How to Use AWR to Check if Your Application is Protected by Application Continuity

Introduction

Oracle provides the Checklist for Application Continuity alongside many other resources to get you started with Application Continuity. After completing the configuration at the database and application side, the question is how to verify whether your application calls are protected by Application Continuity? This information can be easily found in the AWR report.

The Environment

  • Oracle RAC Database 19.17 running on BaseDB service on Oracle Cloud.
  • Swingbench application running in a compute VM on Oracle Cloud to generate a workload.

Run Your Application

Start your workload by running your application connecting to the database using an Application Continuity-enabled service as described in the checklist mentioned above:

srvctl add service -db <db_unique_nam> -pdb <pdb_name> -service <service_name> -preferred <instance_name> -available <instance_name> -stopoption IMMEDIATE -notification true -drain_timeout 300 -commit_outcome true -retention 86400 -replay_init_time 600 -session_state DYNAMIC -failover_restore LEVEL1 -failovertype TRANSACTION

Use the recommended connection string configured for high availability:

Alias = (DESCRIPTION = (CONNECT_TIMEOUT=90)(RETRY_COUNT=50)(RETRY_DELAY=3)(TRANSPORT_CONNECT_TIMEOUT=3)
    (ADDRESS_LIST = (LOAD_BALANCE=ON)
        (ADDRESS = (PROTOCOL=TCP)(HOST=primary-scan)(PORT=1521)))
    (ADDRESS_LIST = (LOAD_BALANCE=ON)
        (ADDRESS = (PROTOCOL=TCP)(HOST=secondary-scan)(PORT=1521)))
    (CONNECT_DATA = (SERVICE_NAME=gold-cloud)))

Generate an AWR Report

Follow the documentation to generate an AWR Report:

SQL> @?/rdbms/admin/awrrpt;

In Oracle RAC environments, generate a global AWR report using the awrrpti script:

SQL> @?/rdbms/admin/awrrpti;

You can create specific snapshots just before and after running your workload.

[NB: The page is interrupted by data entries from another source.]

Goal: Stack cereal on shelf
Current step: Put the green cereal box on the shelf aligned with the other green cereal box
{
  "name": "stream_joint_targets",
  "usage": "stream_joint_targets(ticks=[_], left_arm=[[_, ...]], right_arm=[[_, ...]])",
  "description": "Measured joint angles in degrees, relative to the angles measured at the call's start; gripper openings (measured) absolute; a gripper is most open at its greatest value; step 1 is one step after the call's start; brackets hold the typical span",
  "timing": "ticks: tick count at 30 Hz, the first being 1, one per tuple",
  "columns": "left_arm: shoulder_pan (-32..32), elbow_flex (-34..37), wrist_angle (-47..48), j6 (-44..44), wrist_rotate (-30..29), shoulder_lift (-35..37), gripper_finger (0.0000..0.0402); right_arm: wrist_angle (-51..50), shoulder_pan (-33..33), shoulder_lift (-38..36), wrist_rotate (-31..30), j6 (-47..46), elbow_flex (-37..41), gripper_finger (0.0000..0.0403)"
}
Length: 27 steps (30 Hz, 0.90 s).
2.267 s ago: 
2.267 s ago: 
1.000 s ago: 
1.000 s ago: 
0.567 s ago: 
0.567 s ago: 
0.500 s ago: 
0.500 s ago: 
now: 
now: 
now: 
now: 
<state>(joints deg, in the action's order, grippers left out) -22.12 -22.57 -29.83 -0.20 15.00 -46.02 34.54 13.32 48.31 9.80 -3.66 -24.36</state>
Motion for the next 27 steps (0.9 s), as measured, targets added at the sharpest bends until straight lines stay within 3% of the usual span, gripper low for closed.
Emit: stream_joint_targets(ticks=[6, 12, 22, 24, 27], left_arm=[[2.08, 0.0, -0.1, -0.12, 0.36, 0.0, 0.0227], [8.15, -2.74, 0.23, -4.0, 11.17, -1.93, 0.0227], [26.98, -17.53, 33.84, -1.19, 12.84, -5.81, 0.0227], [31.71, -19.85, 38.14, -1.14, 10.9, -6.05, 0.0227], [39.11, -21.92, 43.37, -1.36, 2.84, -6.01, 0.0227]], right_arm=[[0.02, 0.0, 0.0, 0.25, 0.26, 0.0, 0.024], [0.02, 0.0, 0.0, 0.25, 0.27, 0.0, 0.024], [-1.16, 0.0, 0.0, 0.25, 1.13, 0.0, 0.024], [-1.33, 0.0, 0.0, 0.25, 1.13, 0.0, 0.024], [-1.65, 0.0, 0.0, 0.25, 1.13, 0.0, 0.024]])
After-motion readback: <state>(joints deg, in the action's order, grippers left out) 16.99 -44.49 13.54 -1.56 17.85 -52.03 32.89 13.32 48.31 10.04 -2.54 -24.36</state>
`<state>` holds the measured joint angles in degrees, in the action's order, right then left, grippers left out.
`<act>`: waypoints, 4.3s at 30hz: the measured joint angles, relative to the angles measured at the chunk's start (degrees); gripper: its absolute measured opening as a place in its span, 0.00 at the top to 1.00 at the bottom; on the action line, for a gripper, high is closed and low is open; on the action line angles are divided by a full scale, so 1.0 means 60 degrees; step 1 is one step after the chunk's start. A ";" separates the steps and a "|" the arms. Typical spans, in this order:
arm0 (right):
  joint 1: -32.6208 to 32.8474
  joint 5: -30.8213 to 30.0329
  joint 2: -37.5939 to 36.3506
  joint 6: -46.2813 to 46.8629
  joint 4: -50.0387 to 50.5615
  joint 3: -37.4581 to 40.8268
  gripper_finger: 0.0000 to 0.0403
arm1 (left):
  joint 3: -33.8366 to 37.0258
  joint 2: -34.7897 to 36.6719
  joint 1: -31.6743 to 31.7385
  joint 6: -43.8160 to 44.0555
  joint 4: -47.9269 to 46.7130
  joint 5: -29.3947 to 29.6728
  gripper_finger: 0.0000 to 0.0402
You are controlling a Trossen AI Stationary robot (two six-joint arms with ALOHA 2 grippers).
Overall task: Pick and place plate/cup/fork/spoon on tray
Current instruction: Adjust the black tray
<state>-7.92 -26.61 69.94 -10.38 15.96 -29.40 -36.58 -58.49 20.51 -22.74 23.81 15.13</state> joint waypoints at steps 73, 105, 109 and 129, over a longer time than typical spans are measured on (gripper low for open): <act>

SQL> EXEC dbms_workload_repository.create_snapshot;

The duration of your workload depends on your application. For an application that is running continuously, check the AWR reports for a longer period of time, e.g. one day, on different days of the week.

Check the AWR Report

The AWR report contains the following statistics in the Instance Activity Stats section that we will cover in the next section:

  • cumulative DB time in requests
  • cumulative DB time protected in requests
  • cumulative begin requests
  • cumulative end requests
  • cumulative time in requests
  • cumulative user calls in requests
  • cumulative user calls protected by Application Continuity

Analyze the AWR Report

If you don’t see the begin request and end request statistics, this means either your connection pool is not configured correctly, or the application is not returning the connections to the pool. In this case, review your connection pool configuration.

If the number of user calls protected is zero, then Application Continuity is not enabled.

If the number of user calls protected is low, then Application Continuity is enabled, but most of the calls are not protected. Check whether you are using the replay driver and use the Application Continuity Protection Check (ACCHK) that was released in 19.11 RU to see the reasons for the low protection level.

All the above can be checked without interrupting the database operation.

Successful and Rejected Replays

When a maintenance or failure event occurs and Application Continuity kicks in to replay interrupted in-flight requests, you will see the following additional statistics in the AWR report:

  • successful replays by Application Continuity
  • rejected replays by Application Continuity

In my demo, I terminated the SMON process of instance #2 to simulate an instance failure. The AWR report of instance #1 shows only successful replays. This means that all interrupted requests on instance #2 were successfully replayed on instance #1. This matches the statistics showing the number of protected requests is equal to the number of all requests:

Make sure to take the AWR report from the survived instance. In my case, instance #1. If you try it from instance #2, which was interrupted, you will get an error:

ORA-20200: The instance was shutdown between snapshots 9 and 10

Conclusion

Enabling Application Continuity requires configurations on the database and application side. AWR Reports provide a very simple way to check if your application calls would replay successfully by Application Continuity in case of an interruption. You can also set the number of protected calls in relation to total calls.

If the number of protected calls is low, use ACCHK to evaluate the reasons for the low protection and take action accordingly to increase the protection level.

If Application Continuity kicks in after a maintenance or failure event, the AWR report will additionally include the statistics for successful and rejected replays.